──────── PROVIDED DATA

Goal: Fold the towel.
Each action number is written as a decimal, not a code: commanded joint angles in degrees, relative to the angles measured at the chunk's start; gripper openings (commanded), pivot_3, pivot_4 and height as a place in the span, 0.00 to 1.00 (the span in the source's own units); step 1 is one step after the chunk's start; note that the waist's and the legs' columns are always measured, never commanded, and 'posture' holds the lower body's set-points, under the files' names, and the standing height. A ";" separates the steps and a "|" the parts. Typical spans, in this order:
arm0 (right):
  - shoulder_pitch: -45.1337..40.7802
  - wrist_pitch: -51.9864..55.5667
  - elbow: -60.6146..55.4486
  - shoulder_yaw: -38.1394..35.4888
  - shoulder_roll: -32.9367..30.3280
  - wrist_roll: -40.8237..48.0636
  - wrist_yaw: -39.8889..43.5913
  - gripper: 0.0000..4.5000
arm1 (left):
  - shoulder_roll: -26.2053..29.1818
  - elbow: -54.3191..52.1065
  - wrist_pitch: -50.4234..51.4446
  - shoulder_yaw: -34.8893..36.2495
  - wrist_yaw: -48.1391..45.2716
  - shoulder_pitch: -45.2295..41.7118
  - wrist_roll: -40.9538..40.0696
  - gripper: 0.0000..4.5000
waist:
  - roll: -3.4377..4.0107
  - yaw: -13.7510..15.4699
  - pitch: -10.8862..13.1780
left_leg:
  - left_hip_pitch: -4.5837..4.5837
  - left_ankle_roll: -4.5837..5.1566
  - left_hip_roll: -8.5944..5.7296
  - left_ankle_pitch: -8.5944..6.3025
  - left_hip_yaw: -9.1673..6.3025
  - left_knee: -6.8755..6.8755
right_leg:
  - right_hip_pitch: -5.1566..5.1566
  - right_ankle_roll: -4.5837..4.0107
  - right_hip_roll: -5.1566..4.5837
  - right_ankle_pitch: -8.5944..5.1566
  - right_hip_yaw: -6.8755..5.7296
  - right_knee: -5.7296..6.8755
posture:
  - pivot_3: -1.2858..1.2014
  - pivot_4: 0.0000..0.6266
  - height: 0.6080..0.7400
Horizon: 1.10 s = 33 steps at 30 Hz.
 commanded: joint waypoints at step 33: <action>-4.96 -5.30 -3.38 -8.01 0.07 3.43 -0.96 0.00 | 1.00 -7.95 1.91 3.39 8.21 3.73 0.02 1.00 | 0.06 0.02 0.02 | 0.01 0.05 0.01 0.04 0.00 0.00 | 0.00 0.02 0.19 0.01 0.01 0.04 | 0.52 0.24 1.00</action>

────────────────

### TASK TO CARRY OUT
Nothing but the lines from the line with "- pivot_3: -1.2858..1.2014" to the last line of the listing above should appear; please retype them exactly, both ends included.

### SOLUTION
  - pivot_3: -1.2858..1.2014
  - pivot_4: 0.0000..0.6266
  - height: 0.6080..0.7400
Horizon: 1.10 s = 33 steps at 30 Hz.
 commanded: joint waypoints at step 33: <action>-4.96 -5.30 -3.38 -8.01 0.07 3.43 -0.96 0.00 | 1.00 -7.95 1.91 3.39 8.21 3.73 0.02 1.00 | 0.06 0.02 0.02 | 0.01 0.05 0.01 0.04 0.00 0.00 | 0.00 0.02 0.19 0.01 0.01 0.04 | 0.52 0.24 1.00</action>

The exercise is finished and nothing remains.